- _Data extracted from a collection_:
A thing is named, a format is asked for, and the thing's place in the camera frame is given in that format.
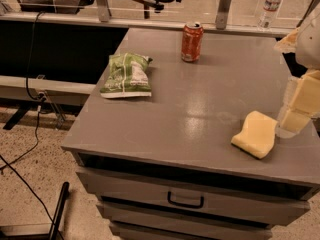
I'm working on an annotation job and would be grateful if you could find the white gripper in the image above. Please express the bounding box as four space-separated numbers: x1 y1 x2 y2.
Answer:
274 4 320 138

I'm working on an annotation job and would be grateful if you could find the yellow sponge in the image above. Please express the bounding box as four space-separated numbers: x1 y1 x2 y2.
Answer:
231 111 277 159

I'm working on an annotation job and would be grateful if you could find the green jalapeno chip bag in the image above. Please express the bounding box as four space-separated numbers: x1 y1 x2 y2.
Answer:
100 52 152 99

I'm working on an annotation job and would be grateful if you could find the clear plastic water bottle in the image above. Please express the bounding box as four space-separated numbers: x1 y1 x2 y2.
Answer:
258 0 282 30

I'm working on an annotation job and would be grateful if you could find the orange soda can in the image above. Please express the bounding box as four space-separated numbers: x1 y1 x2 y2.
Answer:
181 22 204 62

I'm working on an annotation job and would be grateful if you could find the black metal stand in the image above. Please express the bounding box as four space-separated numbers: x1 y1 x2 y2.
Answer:
0 182 69 240

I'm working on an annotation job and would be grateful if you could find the grey metal railing post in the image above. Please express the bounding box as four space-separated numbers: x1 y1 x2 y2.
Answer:
96 0 110 22
215 0 232 30

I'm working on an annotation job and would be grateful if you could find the black drawer handle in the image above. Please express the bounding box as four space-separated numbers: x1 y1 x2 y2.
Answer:
167 191 204 209

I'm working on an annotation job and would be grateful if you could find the black power cable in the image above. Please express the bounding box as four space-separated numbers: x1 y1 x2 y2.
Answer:
0 11 61 240

- _DIRECTIONS FOR THIS TASK_:
Copy each line containing the word "black" from the data.

- _FINISHED TASK_:
I'm working on an annotation job and would be grateful if you could find the black metal stand in the image above. Please express the bounding box as four space-separated numbers: x1 y1 x2 y2.
I'm working on an annotation job and would be grateful if you could find the black drawer handle in the image above. Please express the bounding box as four space-separated numbers: x1 y1 x2 y2.
I'm working on an annotation job and would be grateful if you could find the black power cable in the image above. Please express the bounding box as four space-separated numbers: x1 y1 x2 y2.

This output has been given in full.